What is needed is an exact reproduction of the lines in the records below, starting at the line with "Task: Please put" and ending at the line with "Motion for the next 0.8", both included, and nothing else; pictures stay out.

#### PROVIDED MATERIAL:
────

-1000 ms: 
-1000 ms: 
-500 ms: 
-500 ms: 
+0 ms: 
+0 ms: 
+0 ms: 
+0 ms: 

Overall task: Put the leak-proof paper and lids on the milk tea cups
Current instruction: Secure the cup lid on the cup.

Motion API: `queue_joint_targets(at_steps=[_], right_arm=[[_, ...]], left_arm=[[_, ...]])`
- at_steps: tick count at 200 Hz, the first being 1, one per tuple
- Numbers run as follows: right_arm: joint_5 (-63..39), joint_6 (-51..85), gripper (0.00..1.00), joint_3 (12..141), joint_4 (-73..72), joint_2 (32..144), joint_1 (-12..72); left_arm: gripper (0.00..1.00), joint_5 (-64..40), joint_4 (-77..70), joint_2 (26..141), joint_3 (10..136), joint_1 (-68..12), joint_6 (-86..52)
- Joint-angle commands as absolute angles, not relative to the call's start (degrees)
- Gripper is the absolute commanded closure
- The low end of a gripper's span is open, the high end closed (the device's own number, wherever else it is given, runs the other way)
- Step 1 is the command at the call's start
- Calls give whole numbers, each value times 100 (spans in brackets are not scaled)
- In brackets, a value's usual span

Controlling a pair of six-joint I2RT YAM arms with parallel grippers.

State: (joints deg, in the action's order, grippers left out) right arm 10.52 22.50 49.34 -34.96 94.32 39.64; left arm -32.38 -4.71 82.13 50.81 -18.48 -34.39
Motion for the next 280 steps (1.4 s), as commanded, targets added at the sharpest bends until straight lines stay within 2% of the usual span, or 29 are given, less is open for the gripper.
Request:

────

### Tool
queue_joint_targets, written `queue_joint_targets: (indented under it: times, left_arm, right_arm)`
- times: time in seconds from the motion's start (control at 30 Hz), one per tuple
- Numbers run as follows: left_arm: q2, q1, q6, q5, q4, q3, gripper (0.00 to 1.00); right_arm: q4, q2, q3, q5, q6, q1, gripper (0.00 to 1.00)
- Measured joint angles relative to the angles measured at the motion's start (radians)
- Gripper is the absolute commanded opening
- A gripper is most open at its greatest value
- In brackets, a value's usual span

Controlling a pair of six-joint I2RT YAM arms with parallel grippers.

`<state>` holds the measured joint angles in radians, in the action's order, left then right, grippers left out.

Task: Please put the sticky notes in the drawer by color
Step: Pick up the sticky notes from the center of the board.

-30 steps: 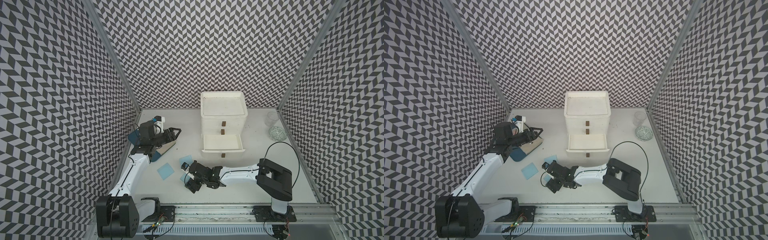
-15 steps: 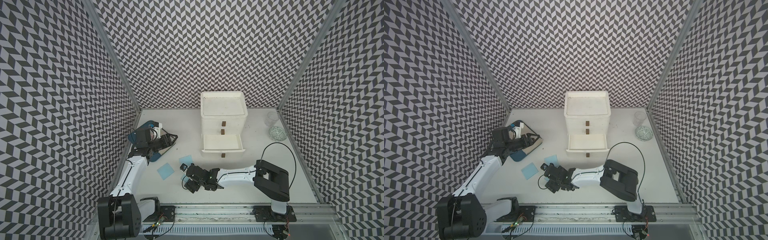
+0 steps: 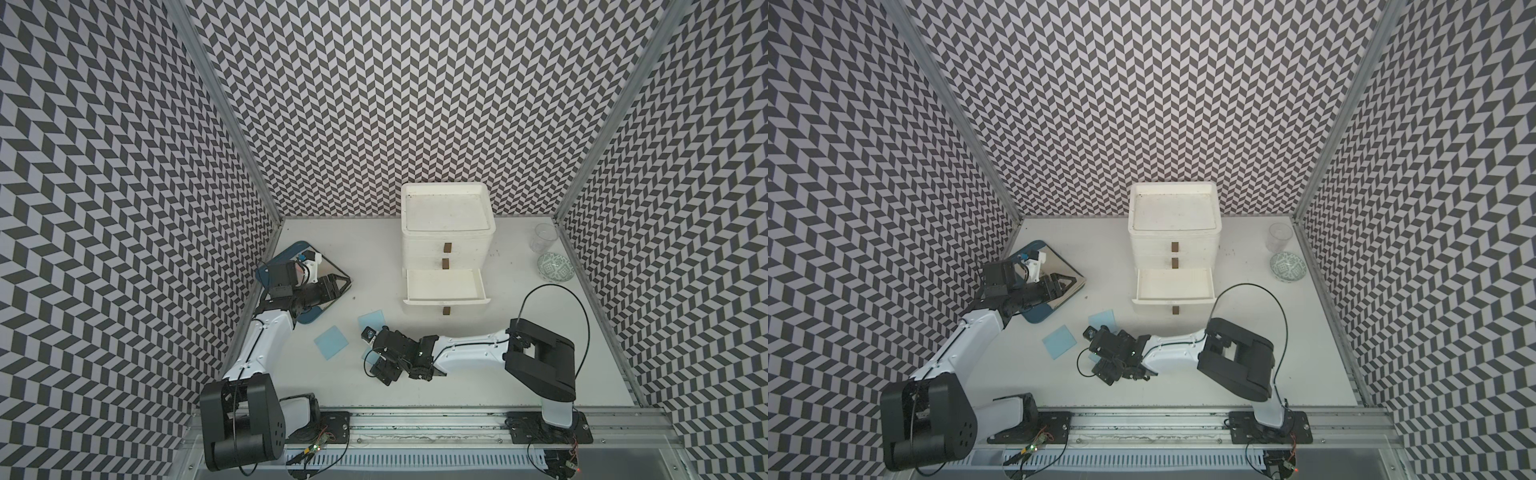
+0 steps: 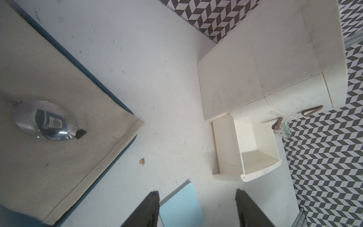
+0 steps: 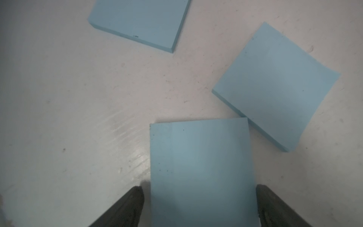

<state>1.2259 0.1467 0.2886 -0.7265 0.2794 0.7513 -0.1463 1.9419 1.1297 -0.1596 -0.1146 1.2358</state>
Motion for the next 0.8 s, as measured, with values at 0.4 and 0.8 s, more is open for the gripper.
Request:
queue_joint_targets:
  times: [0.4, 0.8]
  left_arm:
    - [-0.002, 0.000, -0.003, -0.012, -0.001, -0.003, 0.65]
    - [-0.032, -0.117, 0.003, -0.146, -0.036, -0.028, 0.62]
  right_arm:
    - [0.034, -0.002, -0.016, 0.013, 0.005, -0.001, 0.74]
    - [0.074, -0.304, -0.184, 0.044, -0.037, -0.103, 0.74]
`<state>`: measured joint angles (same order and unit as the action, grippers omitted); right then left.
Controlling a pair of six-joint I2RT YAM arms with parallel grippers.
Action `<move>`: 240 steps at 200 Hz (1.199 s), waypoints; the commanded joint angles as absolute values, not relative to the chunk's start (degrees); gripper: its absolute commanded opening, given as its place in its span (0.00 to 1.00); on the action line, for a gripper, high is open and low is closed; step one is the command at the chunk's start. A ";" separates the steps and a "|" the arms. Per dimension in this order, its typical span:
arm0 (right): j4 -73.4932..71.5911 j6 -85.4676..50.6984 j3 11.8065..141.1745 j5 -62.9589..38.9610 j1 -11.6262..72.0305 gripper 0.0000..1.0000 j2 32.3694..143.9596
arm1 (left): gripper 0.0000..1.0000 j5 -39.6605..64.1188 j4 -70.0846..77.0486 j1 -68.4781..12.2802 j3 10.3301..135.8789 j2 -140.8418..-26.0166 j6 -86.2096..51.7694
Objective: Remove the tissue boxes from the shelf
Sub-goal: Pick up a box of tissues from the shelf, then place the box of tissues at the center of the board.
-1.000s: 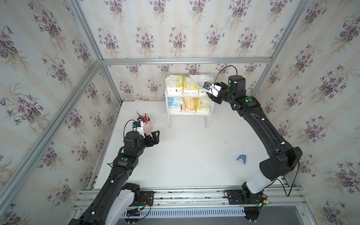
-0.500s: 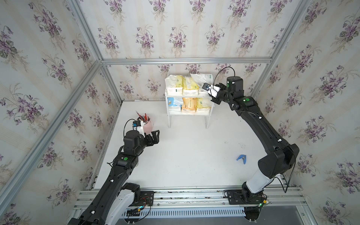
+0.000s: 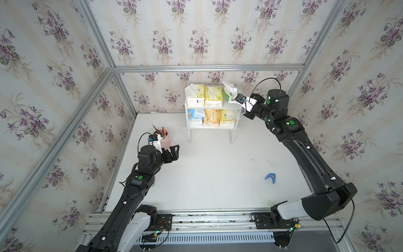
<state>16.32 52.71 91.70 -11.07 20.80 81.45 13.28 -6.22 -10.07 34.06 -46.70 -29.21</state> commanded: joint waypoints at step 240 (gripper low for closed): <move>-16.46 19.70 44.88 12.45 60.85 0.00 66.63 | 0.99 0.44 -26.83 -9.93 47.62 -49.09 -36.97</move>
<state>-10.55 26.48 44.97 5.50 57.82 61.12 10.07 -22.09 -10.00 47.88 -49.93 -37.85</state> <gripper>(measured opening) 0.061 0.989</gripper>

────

#### SOLVED EXERCISE:
Task: Please put the sticky notes in the drawer by color
Step: Pick up the sticky notes from the center of the board.

-30 steps: 
-15 steps: 
+0 steps: 
+0 steps: 
+0 steps: 

<state>1.2259 0.1467 0.2886 -0.7265 0.2794 0.7513 -0.1463 1.9419 1.1297 -0.1596 -0.1146 1.2358</state>
Motion for the next 0.8 s, as measured, with values at 0.4 and 0.8 s, more is open for the gripper.

No more output will be added to the exercise.